The question posed itself in the programme I currently work for. One teacher, a devout atheist, visited schools, was entirely well intentioned, and wanted to debate or even challenge the existence of God. Palestine is, not surprisingly, a society in which religion and religious identity is pervasive. Some choose to keep their faith personal, with no external manifestations of their religiosity in their work and activism. Others decide that their religion forms a solid basis for liberation and (post-liberation) for a model of future social and political organisation. Thanks to the activism of the student branches of the Islamic parties, among others, a sizeable cultural consensus is emerging that takes religion’s centrality in politics seriously. These questions are indeed openly and healthily debated amongst Palestinians, from the coffee shops to the student campuses, with many internationals partaking in these discussions. Bearing this context in mind, is the international volunteer who lectures Palestinian children on the merits of atheism educating them or rather are they misusing the channel of education to promote their own views in an effort to change people?
One thing is certain: the common ground uniting all non-Palestinian activists is their acknowledgement of the inalienable right of Palestinians to self-determination, as they are in the best and only legitimate position to decide their own future, what it should look like and the means to attain this often moving target. This can mean that we, internationals, support people who may state opinions radically differing from our own moral reasoning. But one must remember that a volunteer’s work is based not on congruency of opinion but rather empathy with the oppressed. Thus, we ought to disengage ourselves from the terrain of political debate in conducting our work, although it may be very difficult.
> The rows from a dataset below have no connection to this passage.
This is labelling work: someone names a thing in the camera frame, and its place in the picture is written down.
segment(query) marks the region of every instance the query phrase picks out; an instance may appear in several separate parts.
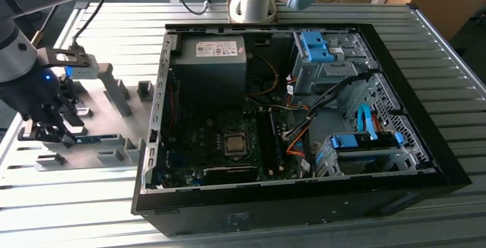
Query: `floor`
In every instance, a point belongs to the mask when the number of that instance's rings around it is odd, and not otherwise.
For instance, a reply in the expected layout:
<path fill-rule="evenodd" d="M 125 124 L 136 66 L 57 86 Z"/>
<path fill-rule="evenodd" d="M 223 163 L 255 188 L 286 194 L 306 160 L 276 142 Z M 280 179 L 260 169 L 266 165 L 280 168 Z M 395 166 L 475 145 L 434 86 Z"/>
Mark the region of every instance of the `floor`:
<path fill-rule="evenodd" d="M 203 0 L 184 0 L 186 2 L 202 2 Z M 168 2 L 168 0 L 107 0 L 107 2 Z M 57 36 L 65 24 L 65 20 L 72 12 L 76 2 L 68 2 L 60 5 L 59 10 L 51 19 L 40 47 L 53 46 Z M 474 72 L 482 80 L 486 80 L 486 25 L 478 26 L 474 21 L 465 24 L 461 32 L 451 41 L 454 48 L 459 49 L 463 53 L 462 58 L 473 68 Z M 0 101 L 0 127 L 7 128 L 13 119 L 15 113 Z"/>

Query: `motherboard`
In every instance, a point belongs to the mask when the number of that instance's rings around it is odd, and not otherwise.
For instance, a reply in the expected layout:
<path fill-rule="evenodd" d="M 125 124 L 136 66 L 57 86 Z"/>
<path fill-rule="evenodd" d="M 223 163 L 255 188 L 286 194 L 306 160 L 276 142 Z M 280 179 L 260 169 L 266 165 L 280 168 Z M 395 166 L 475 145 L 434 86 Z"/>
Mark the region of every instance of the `motherboard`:
<path fill-rule="evenodd" d="M 288 129 L 283 109 L 248 107 L 183 114 L 167 152 L 170 185 L 191 187 L 296 178 L 294 162 L 272 156 L 278 145 L 266 139 L 274 130 L 280 136 Z M 274 121 L 268 125 L 263 117 L 270 116 Z"/>

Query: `slotted metal table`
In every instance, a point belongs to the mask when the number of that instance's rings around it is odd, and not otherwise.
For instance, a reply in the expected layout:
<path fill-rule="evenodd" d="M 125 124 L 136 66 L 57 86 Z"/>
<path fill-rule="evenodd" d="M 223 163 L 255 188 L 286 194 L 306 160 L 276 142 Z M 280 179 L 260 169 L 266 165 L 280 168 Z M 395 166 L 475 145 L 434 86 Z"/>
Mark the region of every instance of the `slotted metal table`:
<path fill-rule="evenodd" d="M 68 46 L 95 6 L 72 12 L 56 47 Z M 167 23 L 226 19 L 224 4 L 195 17 L 180 5 L 108 3 L 79 43 L 136 85 L 155 79 Z M 167 238 L 129 213 L 136 167 L 37 172 L 45 149 L 16 141 L 17 116 L 0 146 L 1 247 L 486 247 L 486 89 L 422 13 L 394 5 L 324 4 L 300 13 L 280 6 L 279 21 L 374 24 L 473 184 L 384 218 Z"/>

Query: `screw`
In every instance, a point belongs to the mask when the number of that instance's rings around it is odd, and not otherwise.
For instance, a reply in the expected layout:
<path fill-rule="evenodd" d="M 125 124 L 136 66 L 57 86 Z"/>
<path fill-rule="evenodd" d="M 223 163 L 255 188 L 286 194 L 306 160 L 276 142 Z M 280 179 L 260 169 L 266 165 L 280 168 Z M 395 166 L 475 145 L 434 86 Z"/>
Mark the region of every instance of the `screw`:
<path fill-rule="evenodd" d="M 21 50 L 21 51 L 27 51 L 27 45 L 25 45 L 25 43 L 19 43 L 19 49 Z"/>

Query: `open computer tower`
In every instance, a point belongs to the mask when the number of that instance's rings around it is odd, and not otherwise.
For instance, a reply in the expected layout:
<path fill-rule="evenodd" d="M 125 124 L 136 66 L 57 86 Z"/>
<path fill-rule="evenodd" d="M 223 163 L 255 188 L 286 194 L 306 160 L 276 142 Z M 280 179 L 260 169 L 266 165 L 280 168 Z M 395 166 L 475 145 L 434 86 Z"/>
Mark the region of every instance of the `open computer tower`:
<path fill-rule="evenodd" d="M 132 212 L 167 236 L 394 214 L 470 184 L 370 24 L 167 26 Z"/>

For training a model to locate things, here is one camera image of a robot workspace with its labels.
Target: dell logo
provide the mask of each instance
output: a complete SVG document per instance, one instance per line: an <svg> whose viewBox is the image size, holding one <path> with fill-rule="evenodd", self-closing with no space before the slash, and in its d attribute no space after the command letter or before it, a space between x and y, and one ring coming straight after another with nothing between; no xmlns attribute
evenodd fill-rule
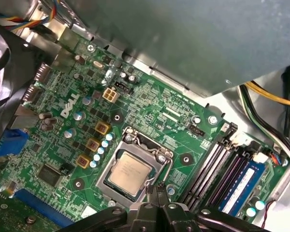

Such a position may be aided by refraining from initiating debates about societal issues. Perhaps the most difficult thing for internationals to understand is that one's role is not to bring forward one’s own form of liberation but rather to just provide logistical help. Political contributions in Palestine are imbued with a sense of self-righteousness and fail to bring the conflict’s end any closer. While this may come as a harsh realisation, internationals ought to understand that their liberating efforts are best served by working outside of Palestine, that is that our efforts should be focused on helping from the outside by pressuring our own governments.
That said, was the atheist in my programme in a position to proselytise on the existence of God? Clearly the answer is negative as it violated the principles of self-determination, penetrating a sphere which we had no right occupying. Our aim is to encourage those who promote critical thought and accelerate the liberation process, not to reform people. The classroom should not be a space for critical demagogy where conventional wisdom is persistently challenged.
Debates on religious issues or social matters such as homosexuality should be carried out by Palestinians, not internationals. It is their civic duty, not ours - and the Palestinian LGBTQ organisation Al-Qaws illustrates that this debate is under way.We need to acknowledge the parallels to the occupation in our activities when we symbolically conquer the land that is the classroom, or any place where internationals operate.
In essence, our role as volunteers should address the asymmetry caused by top-down ‘solutions’ by working together with Palestinians for the empowerment of their communities. In doing so we ought to avoid self-righteousness and accept that all that we achieve as an international must be short term. Any long-term meaningful contribution is most likely to be achieved, as a foreigner, from abroad.